Regarding lesion diagnosis, a previous study showed sensitivity, specificity, and accuracy values of 85.0%, 79.4%, and 83.6%, respectively, for non-magnified BLI with CAD EYE; 79.0%, 80.4%, and 79.3% for experts (not significant to CAD EYE); and 86.0% (not significant), 62.7% (p<0.05), and 80.1% (not significant) for non-experts, respectively[18]. Another study showed good results of the sensitivity, specificity, accuracy for magnified BLI with CAD EYE were 96.3%, 88.7%, and 94.9%, respectively[19]. Our previous study with CAD EYE found that those rates were 90.9%, 85.2%, and 87.8% for magnified BLI, and 91.7%, 86.8%, and 88.8% for non-magnified BLI, respectively[20]. Compared to those with magnified BLI with CAD EYE, those rates for trainees were significantly different about the accuracy of magnified BLI (82.2%, 76.4%, 79.0%, p=0.04 for accuracy) but not for experts (93.3%, 90.9%, 92.0%, p=0.17 for accuracy). Further analyses are required to confirm this non-inferiority. In the current study, the enrolled subjects were selected only for lesions that could be accurately diagnosed using CAD EYE. However, only 85.3% and 92.3% of the enrolled lesions could be diagnosed accurately in the test phase by trainees and experts, respectively. Most of these lesions could be diagnosed in the confirmation phase with movies with CAD EYE. Thus, we suggest that CAD EYE can potentially help to diagnose difficult lesions with a low confidence for both trainees and experts. Additionally, we considered these movies also can be used for learning of polyp diagnosis for trainees though the efficacy of learning should be examined.

In the current study, we examined the characteristics of non-detected lesions, identifying risk factors. Right-sided, not reddish, and in the corner were significant risk factors for both trainees and experts. Hyperplastic, halation, and inadequate bowel preparation were significant risk factors only for trainees. Experts could solve these factors with enough experiences. According to increase of experience, we consider endoscopists can know how hyperplastic polyps, polyps with halation, and polyps in inadequate preparation look like.

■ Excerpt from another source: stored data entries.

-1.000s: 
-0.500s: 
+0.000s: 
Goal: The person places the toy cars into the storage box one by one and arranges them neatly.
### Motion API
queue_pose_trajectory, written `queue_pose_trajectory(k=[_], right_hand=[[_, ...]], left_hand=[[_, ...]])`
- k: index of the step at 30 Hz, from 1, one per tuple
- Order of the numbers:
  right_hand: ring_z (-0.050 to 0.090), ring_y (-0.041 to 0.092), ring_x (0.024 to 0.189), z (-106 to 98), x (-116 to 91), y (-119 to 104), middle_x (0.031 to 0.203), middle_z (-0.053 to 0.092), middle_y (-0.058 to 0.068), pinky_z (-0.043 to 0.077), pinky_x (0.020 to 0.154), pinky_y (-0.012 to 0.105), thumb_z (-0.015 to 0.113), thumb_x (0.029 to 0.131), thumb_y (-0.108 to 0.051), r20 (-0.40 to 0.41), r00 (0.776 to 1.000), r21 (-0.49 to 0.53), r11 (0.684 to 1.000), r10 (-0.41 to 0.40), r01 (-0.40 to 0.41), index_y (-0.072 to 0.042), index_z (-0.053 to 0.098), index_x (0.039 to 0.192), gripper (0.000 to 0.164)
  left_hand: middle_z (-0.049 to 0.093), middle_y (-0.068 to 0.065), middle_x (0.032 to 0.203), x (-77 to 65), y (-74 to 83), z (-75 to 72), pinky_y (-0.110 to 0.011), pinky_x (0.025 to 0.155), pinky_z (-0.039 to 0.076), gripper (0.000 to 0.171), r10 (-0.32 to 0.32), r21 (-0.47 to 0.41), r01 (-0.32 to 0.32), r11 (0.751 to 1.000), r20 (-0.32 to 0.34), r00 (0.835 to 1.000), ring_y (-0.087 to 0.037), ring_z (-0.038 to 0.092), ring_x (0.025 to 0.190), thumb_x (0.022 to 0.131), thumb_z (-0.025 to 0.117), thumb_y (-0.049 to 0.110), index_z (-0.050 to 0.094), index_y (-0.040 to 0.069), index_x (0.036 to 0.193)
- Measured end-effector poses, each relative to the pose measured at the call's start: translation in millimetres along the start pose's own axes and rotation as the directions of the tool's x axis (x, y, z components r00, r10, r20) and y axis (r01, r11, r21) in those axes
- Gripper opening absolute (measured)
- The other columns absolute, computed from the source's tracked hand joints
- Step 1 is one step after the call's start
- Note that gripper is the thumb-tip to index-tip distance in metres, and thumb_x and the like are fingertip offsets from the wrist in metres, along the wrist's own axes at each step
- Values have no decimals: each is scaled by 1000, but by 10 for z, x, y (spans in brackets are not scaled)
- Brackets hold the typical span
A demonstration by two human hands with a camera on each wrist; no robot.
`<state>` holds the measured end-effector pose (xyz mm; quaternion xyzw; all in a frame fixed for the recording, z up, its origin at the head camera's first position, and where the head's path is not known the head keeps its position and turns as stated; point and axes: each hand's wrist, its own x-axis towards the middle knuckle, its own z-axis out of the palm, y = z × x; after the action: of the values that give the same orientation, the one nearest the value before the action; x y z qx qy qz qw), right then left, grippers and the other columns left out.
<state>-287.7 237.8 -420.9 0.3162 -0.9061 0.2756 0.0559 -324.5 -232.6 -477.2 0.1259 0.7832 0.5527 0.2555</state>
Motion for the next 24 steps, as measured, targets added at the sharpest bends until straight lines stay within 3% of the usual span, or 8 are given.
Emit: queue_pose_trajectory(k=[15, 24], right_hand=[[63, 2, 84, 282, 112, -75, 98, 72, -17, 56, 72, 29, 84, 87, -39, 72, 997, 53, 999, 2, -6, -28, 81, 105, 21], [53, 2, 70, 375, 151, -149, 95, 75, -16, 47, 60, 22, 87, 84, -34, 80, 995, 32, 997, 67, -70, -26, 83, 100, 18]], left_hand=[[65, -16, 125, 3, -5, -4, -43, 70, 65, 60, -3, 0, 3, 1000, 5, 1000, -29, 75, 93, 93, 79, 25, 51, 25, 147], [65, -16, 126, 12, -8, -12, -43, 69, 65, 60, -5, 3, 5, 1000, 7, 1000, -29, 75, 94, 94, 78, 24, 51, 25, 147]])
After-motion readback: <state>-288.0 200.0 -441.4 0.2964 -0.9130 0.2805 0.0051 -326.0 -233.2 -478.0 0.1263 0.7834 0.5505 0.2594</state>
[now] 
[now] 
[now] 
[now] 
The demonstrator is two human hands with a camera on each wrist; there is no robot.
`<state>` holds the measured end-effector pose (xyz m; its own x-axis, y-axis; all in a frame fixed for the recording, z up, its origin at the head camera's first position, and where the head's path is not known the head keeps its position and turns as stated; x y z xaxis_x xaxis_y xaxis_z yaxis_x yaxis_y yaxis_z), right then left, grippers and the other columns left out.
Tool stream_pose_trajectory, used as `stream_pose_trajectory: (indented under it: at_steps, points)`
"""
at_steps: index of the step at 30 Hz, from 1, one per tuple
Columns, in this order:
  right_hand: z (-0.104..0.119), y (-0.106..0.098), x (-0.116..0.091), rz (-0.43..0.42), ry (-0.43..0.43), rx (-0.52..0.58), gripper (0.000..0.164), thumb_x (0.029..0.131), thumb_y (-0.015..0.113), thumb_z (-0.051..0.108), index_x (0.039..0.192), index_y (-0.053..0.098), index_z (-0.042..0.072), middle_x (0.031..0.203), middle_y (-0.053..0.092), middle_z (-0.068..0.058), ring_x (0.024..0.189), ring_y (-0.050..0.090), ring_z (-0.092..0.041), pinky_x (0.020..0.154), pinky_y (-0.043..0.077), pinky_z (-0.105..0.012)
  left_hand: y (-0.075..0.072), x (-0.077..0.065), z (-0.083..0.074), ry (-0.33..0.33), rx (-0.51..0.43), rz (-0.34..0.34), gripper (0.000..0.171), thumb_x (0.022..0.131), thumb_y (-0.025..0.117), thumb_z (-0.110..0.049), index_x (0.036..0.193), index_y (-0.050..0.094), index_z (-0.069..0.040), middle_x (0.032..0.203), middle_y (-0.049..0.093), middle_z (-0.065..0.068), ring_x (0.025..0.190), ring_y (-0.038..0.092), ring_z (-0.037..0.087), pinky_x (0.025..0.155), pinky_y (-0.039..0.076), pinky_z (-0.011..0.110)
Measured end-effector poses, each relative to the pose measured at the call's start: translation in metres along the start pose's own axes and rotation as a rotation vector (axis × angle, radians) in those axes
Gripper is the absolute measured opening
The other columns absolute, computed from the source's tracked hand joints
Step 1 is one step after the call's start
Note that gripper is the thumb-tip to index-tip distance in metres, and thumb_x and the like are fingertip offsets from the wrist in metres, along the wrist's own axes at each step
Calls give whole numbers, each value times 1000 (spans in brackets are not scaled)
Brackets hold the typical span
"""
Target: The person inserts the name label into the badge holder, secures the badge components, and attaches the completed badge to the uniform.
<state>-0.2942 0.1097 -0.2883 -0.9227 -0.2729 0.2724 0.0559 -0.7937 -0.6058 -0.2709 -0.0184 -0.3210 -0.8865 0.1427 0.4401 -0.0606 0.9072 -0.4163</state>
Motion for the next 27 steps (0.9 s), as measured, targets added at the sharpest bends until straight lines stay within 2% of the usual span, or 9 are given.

A previous systematic review showed that miss rates of polyps were higher for proximal advanced adenomas (14%: 95% CI 5%-26%), serrated polyps (27%: 95% CI 16%-40%), and flat adenomas (34%: 95% CI 24%-45%), respectively[6]. Compared to this study, we could find some new risk factors in the current study. However, CAD EYE enabled the detection of the lesions with these various risk factors. Additionally, a study performed in Australia showed a mean ADR of 36.8% in the morning compared with a mean ADR of 30.5% in the afternoon (p<0.0001)[28]. Moreover, for every one-hour delay in commencing the procedure, they reported a reduction in mean ADR by 3.4%. The reason for this was partially due to the endoscopists' fatigue and narrow vision. We suggest that CAD EYE can help resolve this problem. Additionally, we clarified various risk factors for lesion diagnosis for trainees. Our results suggested that these factors also could be solved by CAD EYE.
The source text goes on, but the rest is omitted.